Nouakchott, Mauritania, is often called the “worst capital city in the world.” That may be a bit harsh, but… audience Nouakchott is recommended to readers as a must-see destination. The heat is oppressive, poverty is widespread, corruption is rampant, and this West African country is one of the few on earth where hereditary slavery still exists. That’s why I’m here. The problems start as soon as I arrive. Three police officers interrogate me, one after the other, at the airport: why did I come to Nouakchott, who do I work for, who am I going to meet, why, what are my phone numbers, what will I talk about, where will I stay? They are stumped by the word “historian.” I would be better off not telling them I came to study the final chapter of the history of slavery in the Islamic world. The government here routinely denies that slavery still exists, and persecutes and imprisons those who speak out against it.
One person who is regularly harassed is Biram Dar Abeid, a charismatic anti-slavery activist who has been a thorn in the government’s side for years. “I’ve been imprisoned five times,” he told me, once for protesting a court decision to drop charges against a man who had raped a 15-year-old slave girl. In a classic example of Mauritanian justice, the pregnant girl was later charged with having sex outside marriage, a crime under current Sharia law.
Habi Rabah is waiting for us in her tiny breezeblock and corrugated steel house on the edge of town. It’s a muggy, no-man’s land littered with plastic trash and the occasional stinking carcass of a donkey, and the sand piles are so deep that even a four-wheel drive vehicle can’t get through. Raised as a child slave, Habi was raped and beaten regularly by her master and her owner from the age of nine. She would tend goats all day in the desert, returning exhausted to look after the family’s children. Freed in 2008 by Biram Dar Abeid’s anti-slavery group, she hasn’t looked back. She has run for parliament twice, but has so far been unsuccessful. “I realised that I hadn’t lived before,” she says. “For the first time I started to taste life. Before that I was just an object, not a human being. Now, thank God, I’m free.”
Next stop in Kyiv Siren of HopeThe book is a tribute to the Ukrainian doctors of MOAS, an incredible charity that has saved over 45,000 lives on the medical frontline.
Lieutenant Oleksandr “Biker” Vozhny was leading his platoon during an attack near Zaporizhia when an artillery shell exploded two meters away from him, severing his lungs, spine and limbs. He lost a lot of blood and suffered seven cardiac arrests, and his comrades were sure he wouldn’t survive. But MOAS medics Stanislav and Volodymyr thought he had a chance, and performed desperate CPR. 25 milesHe is now on the mend, undergoing intensive rehabilitation treatment and determined to return to his unit on the front line. When he was introduced on stage for the first time to the soldiers who saved his life, he cried, his wife cried, we all cried. “Every life saved propels Ukraine forward in the fight,” he said. Readers who would like to support this extraordinary life-saving charity can find out more at moas.eu.
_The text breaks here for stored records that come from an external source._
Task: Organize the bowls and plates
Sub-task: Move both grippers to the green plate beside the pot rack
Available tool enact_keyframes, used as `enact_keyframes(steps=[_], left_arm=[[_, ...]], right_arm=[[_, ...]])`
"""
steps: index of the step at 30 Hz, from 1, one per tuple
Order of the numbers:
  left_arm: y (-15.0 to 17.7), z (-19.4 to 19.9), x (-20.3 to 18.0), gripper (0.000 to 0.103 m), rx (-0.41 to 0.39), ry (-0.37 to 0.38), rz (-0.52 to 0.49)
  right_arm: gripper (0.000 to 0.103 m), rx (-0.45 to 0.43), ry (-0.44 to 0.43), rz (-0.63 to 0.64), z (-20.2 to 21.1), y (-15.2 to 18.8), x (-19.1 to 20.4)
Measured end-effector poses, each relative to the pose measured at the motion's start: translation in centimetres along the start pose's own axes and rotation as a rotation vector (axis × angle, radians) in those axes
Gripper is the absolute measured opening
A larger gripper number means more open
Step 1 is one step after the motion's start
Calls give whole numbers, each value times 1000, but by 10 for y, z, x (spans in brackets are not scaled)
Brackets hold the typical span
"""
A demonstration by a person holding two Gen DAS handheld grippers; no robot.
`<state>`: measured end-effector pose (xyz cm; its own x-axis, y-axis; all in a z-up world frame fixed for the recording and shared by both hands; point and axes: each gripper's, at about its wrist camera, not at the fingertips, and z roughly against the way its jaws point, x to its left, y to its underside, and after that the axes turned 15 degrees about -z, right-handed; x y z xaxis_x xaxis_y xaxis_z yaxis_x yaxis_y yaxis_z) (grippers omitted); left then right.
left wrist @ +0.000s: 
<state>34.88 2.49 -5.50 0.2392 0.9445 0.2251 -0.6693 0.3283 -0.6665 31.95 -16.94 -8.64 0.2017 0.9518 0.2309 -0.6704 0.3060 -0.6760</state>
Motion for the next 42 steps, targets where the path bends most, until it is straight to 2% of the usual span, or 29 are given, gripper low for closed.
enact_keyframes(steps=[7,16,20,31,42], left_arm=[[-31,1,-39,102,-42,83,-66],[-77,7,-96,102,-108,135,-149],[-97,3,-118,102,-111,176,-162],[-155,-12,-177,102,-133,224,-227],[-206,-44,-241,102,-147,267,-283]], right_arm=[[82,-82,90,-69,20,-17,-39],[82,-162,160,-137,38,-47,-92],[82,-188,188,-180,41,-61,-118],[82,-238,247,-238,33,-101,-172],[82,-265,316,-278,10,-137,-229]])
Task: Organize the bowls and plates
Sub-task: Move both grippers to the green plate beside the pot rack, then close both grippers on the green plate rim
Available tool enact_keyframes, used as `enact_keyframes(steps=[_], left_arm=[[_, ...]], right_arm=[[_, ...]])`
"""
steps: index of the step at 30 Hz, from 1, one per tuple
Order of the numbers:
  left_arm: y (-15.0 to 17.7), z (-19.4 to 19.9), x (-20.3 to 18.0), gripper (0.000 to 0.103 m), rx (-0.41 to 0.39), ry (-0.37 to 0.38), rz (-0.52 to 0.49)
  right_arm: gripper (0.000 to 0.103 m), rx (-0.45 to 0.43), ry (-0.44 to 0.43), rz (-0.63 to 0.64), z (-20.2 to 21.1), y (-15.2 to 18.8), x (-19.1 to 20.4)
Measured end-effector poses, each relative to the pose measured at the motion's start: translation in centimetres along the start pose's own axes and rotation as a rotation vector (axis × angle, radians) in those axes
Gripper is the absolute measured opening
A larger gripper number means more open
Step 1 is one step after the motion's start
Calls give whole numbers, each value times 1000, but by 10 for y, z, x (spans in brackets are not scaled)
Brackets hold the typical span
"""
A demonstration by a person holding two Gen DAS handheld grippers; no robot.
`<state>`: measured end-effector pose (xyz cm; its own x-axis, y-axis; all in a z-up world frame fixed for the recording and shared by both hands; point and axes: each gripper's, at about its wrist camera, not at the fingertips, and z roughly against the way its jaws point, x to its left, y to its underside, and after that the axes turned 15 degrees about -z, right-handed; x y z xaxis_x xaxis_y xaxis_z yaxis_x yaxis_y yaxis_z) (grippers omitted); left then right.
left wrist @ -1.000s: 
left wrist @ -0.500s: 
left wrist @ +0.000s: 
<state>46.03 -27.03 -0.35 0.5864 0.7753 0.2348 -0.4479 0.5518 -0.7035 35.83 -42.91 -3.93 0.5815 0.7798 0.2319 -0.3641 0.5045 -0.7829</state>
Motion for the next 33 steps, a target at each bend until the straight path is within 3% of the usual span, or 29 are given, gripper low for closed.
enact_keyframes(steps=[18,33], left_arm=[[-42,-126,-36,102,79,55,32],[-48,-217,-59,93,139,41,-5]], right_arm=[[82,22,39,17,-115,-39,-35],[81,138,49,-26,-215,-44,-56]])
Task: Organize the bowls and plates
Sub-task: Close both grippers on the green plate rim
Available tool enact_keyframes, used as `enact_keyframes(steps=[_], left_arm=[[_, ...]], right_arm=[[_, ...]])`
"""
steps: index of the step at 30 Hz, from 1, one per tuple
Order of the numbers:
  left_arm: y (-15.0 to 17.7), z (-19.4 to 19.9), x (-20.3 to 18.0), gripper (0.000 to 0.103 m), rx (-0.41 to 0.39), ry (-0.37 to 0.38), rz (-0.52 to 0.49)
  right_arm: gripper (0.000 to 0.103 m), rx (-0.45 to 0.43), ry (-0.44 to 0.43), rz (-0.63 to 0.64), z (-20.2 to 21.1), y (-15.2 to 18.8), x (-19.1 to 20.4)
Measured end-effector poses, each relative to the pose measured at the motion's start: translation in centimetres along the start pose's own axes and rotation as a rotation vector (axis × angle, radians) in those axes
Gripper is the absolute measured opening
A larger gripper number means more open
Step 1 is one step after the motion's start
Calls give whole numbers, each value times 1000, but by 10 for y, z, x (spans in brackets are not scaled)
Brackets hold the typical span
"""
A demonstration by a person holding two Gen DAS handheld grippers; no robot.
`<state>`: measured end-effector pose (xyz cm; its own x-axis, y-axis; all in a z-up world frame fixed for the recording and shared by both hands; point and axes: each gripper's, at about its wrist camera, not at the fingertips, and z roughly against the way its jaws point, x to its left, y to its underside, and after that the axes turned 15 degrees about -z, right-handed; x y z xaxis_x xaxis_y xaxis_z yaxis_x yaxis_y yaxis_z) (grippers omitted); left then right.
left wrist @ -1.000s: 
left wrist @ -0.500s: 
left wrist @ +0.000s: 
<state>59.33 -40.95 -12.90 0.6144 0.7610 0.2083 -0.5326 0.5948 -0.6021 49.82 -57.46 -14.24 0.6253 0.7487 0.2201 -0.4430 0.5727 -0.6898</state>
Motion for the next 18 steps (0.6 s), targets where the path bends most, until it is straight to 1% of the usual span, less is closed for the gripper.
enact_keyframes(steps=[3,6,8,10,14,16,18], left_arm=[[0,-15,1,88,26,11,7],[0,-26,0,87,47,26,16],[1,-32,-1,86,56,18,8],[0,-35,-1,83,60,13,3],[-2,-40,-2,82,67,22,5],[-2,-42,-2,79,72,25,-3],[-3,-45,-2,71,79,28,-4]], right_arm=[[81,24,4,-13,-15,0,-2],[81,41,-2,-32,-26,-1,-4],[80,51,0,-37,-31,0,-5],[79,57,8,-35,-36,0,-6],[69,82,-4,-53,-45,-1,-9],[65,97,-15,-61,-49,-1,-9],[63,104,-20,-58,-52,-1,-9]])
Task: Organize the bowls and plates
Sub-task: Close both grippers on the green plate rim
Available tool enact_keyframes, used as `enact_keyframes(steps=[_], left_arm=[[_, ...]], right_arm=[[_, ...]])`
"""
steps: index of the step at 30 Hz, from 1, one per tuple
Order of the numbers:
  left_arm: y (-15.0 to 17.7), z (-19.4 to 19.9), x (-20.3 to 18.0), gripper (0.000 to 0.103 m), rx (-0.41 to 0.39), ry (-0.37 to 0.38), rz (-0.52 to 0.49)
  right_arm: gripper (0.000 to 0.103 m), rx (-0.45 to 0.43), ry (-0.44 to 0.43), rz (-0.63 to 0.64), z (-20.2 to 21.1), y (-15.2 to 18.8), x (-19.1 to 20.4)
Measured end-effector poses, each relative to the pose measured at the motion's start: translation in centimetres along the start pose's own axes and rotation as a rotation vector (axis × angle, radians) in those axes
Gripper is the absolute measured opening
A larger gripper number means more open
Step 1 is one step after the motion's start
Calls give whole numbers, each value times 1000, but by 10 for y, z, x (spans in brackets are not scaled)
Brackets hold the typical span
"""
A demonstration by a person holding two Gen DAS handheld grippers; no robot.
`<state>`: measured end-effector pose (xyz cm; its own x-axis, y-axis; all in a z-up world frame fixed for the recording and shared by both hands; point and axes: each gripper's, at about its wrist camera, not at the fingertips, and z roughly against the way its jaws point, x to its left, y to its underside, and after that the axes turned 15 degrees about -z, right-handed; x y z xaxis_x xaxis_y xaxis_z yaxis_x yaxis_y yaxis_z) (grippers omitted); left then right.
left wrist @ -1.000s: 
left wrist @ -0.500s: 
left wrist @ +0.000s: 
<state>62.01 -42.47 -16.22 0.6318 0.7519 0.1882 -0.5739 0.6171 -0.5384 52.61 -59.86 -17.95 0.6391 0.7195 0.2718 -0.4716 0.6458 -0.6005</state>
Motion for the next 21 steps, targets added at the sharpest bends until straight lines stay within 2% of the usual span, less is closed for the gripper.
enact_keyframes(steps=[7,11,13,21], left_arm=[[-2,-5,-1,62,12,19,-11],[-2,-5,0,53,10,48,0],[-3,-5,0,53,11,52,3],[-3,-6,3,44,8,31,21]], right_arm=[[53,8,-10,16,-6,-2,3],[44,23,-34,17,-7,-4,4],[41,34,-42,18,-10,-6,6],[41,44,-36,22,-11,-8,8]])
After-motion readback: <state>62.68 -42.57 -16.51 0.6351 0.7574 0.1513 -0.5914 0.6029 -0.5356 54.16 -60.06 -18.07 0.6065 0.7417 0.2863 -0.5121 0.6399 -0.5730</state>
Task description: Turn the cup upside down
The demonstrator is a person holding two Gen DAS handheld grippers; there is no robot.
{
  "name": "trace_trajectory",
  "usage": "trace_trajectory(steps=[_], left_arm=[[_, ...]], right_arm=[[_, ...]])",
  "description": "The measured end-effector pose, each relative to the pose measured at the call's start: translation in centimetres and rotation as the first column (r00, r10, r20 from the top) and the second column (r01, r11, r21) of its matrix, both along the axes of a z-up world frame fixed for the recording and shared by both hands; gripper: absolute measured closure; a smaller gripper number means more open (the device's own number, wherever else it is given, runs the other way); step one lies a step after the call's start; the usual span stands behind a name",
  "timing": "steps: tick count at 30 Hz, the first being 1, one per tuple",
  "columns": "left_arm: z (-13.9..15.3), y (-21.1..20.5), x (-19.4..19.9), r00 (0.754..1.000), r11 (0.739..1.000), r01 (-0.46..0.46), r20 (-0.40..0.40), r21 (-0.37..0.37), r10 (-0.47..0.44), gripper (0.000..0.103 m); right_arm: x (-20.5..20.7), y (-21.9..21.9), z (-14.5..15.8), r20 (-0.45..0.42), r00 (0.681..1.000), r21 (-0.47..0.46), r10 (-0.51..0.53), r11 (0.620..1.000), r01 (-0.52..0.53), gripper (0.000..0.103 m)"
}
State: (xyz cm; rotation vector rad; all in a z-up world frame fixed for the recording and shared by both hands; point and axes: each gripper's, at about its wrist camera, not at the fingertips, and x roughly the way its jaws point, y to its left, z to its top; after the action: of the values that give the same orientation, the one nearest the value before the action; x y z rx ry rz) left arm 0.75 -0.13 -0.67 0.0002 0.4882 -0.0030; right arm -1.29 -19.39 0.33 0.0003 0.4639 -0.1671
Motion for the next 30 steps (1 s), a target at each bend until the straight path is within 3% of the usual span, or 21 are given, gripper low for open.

I am in love with Italian publishers. After toiling in Nouakchott and Kiev, it is only natural that I should receive invitations to lecture on Herodotus in Rome, Siena and Calabria. Edizioni Settecolori usually publishes translations of now-deceased authors, such as Ernst Jünger, Nadezhda Mandelstam and Wilfred Thesiger. I am the first to apply. Within a few days, my publisher, Manuel Grillo, spent more money treating my wife and me than he did on books. Six days passed in a whirlwind of well-oiled lunches and dinners, the highlight of which was u morzeddu catanzarisa, a remarkable veal offal dish from Catanzaro. Manuel and his colleague, Stenio Solinas, literate men dressed in tailored linen shirts with collars in the style of the 1930s Italian Riviera, drove us halfway across Calabria to see the magnificent bronze statues of Riace, life-size figures of naked, bearded warriors dating to around 450 B.C. This embarrassing level of Italian hospitality is reflected in Thesiger’s ” Arabian Sands“I have sadly wondered what Arabs who grew up in this tradition thought when they visited Britain, and hoped that they would realise that we are as unfriendly to each other as we seem to them.”
Years ago, while writing a book on Herodotus, I imagined Atossa, wife of the Persian king Darius I, performing oral sex on her husband as, the Greek historian alluded, she was firming up his resolve to invade Greece. The highlight of that evening at the Certosa di Maggiano, a 14th-century Carthusian monastery-turned-hotel just outside the walls of Siena, was a raucous encounter with the irrepressible historian, Professor Duccio Balestracci, who spent a few minutes retelling the oral sex story. Wherever I go, national and regional media are covering the events of the book in a way that would be unimaginable in the UK, unless you’re J.K. Rowling, perhaps. The joke was well received. Corriere di Siena: “Marozzi, Balestracci and Solinas enthralled the audience.” Suddenly I feel very Italian. That’s my people,These are my people!